Paul Prucnal

Electrical Engineering

Interactor:  Jessica Ho '20  ELE

Paul Prucnal is a Professor in the Electrical Engineering Department.  He received his A.B. In mathematics and physics from Bowdoin College, graduating summa cum laude. He then earned M.S., M.Phil. and Ph. D. degrees in electrical engineering from Columbia University. After his doctorate, Prucnal joined the faculty at Columbia University, where, as a member of the Columbia Radiation Laboratory, he performed groundbreaking work in OCDMA and self-routed photonic switching. In 1988, he joined the faculty at Princeton University. His research on optical CDMA initiated a new research field in which more than 1000 papers have since been published, exploring applications ranging from information security to communication speed and bandwidth. In 1993, he invented the "Terahertz Optical Asymmetric Demultiplexer," the first optical switch capable of processing terabit per second (Tb/s) pulse trains.  Prucnal is author of the book, Neuromorphic Photonics, and editor of the book, Optical Code Division Multiple Access: Fundamentals and Applications.  He has authored or co-authored more than 350 journal articles and book chapters and holds 28 U.S. patents.
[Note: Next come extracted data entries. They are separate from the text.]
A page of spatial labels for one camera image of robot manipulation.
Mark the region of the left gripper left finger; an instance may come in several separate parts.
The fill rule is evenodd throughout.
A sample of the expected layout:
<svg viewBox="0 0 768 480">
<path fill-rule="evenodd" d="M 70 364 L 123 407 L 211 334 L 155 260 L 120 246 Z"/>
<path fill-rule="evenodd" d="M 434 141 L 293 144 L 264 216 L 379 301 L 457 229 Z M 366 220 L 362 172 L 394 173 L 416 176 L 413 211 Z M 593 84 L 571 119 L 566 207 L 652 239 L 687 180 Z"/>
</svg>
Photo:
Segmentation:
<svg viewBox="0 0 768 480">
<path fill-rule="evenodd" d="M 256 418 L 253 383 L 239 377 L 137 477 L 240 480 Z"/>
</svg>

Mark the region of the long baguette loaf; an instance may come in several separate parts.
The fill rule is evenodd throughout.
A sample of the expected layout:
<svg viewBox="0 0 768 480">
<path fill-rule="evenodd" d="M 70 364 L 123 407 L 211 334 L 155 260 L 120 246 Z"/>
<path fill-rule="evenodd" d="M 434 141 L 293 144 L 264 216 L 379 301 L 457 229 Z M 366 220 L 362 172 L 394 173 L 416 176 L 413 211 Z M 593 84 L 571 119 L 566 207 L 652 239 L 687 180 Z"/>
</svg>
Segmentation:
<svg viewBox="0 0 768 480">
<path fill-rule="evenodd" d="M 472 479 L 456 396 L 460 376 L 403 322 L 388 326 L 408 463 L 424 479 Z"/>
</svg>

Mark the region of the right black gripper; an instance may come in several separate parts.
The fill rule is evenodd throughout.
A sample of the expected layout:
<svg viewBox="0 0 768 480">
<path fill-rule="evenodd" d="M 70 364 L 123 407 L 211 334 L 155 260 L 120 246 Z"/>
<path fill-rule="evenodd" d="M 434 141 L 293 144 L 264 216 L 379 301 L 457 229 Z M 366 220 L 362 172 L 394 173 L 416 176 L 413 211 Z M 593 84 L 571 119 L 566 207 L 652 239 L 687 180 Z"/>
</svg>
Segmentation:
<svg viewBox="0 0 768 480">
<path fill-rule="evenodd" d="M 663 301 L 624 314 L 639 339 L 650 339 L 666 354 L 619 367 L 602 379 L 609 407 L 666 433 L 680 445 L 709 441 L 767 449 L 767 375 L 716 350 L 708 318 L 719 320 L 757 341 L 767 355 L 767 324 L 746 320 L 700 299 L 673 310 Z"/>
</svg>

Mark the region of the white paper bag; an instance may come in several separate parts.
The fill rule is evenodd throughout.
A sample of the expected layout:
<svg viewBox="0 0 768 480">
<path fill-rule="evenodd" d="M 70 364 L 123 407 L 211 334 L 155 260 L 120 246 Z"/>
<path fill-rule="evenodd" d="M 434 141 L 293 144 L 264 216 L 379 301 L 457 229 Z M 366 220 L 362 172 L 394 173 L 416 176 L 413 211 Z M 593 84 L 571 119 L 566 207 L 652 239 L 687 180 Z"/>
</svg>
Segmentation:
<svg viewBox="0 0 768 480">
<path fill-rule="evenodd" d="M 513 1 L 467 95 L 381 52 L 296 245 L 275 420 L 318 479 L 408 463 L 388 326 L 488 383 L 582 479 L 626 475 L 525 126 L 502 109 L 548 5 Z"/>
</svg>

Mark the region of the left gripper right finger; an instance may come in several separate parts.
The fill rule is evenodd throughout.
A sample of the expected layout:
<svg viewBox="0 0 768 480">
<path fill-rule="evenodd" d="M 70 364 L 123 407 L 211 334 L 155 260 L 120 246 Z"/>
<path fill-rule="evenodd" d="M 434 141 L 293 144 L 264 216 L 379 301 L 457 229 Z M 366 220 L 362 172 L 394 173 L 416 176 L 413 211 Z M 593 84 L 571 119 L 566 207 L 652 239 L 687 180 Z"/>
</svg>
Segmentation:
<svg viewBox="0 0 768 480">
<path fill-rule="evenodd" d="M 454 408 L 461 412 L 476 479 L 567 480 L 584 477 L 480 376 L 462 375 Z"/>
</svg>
He is a fellow of the Institute of Electrical and Electronics Engineers(IEEE), the Optical Society of America (OSA) and the National Academy of Inventors (NAI), and a member of honor societies including Phi Beta Kappa and Sigma Xi. He was the recipient of the 1990 Rudolf Kingslake Medal for his paper entitled "Self-routing photonic switching with optically-processed control, received the Gold Medal from the Faculty of Mathematics, Physics and Informatics at the Comenius University, for leadership in the field of Optics 2006 and has won multiple teaching awards at Princeton, including the E-Council Lifetime Achievement Award for Excellence in Teaching, the School of Engineering and Applied Science Distinguished Teacher Award, The President's Award for Distinguished Teaching. He has been instrumental in founding the field of Neuromorphic Photonics and developing the "photonic neuron", a high speed optical computing device modeled on neural networks, as well as integrated optical circuits to improve wireless signal quality by cancelling radio interference.